BEGIN Listed entries
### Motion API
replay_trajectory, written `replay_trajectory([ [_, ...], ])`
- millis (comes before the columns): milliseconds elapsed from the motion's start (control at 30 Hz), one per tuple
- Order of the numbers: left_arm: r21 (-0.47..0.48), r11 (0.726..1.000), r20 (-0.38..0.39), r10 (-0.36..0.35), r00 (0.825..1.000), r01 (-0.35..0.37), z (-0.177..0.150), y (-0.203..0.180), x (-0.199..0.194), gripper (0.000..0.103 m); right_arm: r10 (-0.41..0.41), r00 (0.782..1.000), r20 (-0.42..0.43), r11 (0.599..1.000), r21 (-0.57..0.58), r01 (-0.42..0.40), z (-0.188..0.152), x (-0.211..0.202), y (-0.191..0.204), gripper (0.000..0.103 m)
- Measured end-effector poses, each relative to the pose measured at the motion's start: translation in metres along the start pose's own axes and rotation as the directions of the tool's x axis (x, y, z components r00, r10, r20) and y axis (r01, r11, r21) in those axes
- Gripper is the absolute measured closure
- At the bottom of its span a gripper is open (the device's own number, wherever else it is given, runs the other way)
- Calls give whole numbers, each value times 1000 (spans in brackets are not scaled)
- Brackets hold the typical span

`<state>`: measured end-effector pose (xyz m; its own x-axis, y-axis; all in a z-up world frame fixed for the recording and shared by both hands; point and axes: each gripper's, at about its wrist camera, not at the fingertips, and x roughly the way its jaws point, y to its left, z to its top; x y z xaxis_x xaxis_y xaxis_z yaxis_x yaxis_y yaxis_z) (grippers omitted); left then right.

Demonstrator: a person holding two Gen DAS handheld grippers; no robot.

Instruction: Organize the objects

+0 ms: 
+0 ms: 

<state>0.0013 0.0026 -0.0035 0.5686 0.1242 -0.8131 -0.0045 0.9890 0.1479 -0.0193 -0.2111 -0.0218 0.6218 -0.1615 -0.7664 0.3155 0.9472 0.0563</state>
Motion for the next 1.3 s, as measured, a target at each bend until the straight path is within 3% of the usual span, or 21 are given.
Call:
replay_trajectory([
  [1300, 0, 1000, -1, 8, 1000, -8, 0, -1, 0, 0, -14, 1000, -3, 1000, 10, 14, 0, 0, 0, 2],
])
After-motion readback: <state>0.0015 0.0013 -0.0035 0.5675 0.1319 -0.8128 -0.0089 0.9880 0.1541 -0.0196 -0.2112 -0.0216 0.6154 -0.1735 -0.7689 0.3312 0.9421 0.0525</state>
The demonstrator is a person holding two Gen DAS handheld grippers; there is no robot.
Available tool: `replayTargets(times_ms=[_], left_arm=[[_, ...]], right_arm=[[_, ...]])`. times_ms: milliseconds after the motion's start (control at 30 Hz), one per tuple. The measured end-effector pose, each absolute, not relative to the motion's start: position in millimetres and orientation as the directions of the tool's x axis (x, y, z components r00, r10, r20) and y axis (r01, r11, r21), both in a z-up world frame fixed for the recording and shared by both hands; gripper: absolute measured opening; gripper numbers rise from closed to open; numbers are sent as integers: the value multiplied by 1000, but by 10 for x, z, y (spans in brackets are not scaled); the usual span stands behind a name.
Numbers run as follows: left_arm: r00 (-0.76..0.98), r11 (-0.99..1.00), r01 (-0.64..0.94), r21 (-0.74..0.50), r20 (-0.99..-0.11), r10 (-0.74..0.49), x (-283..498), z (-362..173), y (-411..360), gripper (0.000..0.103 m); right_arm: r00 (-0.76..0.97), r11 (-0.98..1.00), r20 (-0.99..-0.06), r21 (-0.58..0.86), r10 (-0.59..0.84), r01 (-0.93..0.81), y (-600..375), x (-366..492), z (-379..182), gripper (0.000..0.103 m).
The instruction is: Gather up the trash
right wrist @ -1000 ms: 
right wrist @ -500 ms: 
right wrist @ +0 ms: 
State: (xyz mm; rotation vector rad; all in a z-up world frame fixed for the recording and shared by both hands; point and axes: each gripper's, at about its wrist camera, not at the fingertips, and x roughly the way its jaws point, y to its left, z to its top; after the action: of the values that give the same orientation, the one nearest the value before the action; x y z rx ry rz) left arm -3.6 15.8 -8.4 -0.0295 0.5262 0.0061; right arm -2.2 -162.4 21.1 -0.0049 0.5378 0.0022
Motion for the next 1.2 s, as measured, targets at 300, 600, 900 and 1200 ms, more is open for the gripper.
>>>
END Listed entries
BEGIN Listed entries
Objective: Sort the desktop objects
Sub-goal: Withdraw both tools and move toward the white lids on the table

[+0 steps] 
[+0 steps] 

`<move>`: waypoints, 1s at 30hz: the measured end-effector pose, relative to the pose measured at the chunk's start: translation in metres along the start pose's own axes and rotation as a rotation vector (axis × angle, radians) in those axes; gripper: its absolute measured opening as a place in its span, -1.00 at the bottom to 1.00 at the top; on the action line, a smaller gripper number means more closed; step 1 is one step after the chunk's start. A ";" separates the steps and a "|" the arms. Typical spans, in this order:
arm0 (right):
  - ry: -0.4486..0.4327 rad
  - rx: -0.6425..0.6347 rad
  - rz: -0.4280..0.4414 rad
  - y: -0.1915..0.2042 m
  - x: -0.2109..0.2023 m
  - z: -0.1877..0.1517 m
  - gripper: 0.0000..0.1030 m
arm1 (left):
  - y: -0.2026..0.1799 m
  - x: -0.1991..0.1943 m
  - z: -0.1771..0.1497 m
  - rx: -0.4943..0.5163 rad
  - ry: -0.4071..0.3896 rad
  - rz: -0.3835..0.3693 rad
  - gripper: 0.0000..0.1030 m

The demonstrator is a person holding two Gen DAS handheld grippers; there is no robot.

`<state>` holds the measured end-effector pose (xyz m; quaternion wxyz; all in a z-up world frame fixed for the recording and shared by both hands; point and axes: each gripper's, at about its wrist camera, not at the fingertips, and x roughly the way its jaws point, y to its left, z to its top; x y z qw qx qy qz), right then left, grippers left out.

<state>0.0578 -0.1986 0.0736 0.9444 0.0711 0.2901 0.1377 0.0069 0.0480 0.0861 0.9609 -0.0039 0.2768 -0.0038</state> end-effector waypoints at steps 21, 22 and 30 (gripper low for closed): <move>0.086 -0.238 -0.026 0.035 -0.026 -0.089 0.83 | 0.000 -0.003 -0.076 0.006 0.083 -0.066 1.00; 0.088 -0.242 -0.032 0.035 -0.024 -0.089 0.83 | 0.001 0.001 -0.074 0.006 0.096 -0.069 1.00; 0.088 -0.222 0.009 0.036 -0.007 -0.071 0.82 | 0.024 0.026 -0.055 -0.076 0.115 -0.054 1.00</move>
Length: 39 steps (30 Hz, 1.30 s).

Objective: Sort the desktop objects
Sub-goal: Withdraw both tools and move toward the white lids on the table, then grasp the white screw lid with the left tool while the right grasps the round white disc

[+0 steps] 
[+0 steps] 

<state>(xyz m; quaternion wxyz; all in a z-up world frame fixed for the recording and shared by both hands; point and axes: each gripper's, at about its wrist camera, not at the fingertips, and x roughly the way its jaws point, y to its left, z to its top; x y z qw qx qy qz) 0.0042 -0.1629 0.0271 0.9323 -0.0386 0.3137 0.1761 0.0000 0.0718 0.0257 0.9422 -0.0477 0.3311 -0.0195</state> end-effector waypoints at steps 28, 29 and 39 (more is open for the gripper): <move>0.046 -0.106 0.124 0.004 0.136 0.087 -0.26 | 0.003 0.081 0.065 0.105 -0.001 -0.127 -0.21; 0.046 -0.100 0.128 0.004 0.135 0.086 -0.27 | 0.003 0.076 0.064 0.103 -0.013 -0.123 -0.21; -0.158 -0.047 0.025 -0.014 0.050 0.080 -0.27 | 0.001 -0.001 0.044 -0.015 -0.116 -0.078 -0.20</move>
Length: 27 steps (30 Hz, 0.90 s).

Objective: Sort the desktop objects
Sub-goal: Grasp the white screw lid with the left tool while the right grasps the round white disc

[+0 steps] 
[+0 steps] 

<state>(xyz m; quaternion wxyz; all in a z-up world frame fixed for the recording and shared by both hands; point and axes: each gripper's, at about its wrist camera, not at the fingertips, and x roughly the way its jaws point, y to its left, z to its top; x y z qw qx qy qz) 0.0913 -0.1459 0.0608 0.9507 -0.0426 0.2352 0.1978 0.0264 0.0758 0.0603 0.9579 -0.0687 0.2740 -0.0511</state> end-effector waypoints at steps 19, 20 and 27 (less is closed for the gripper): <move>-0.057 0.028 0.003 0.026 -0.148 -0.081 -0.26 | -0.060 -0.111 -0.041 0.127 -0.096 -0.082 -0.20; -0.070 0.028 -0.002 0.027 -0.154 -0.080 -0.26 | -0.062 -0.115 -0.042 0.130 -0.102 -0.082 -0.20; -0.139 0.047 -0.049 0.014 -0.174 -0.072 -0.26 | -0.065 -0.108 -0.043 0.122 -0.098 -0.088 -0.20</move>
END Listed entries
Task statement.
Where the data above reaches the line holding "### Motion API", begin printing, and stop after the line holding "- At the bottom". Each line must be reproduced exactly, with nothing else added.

Task solution.
### Motion API
replay_trajectory, written `replay_trajectory([ [_, ...], ])`
- millis (comes before the columns): milliseconds elapsed from the motion's start (control at 30 Hz), one per tuple
- Order of the numbers: left_arm: r21 (-0.47..0.48), r11 (0.726..1.000), r20 (-0.38..0.39), r10 (-0.36..0.35), r00 (0.825..1.000), r01 (-0.35..0.37), z (-0.177..0.150), y (-0.203..0.180), x (-0.199..0.194), gripper (0.000..0.103 m); right_arm: r10 (-0.41..0.41), r00 (0.782..1.000), r20 (-0.42..0.43), r11 (0.599..1.000), r21 (-0.57..0.58), r01 (-0.42..0.40), z (-0.188..0.152), x (-0.211..0.202), y (-0.191..0.204), gripper (0.000..0.103 m)
- Measured end-effector poses, each relative to the pose measured at the motion's start: translation in metres along the start pose's own axes and rotation as the directions of the tool's x axis (x, y, z components r00, r10, r20) and y axis (r01, r11, r21) in those axes
- Gripper is the absolute measured closure
- At the bottom of its span a gripper is open (the device's own number, wherever else it is given, runs the other way)

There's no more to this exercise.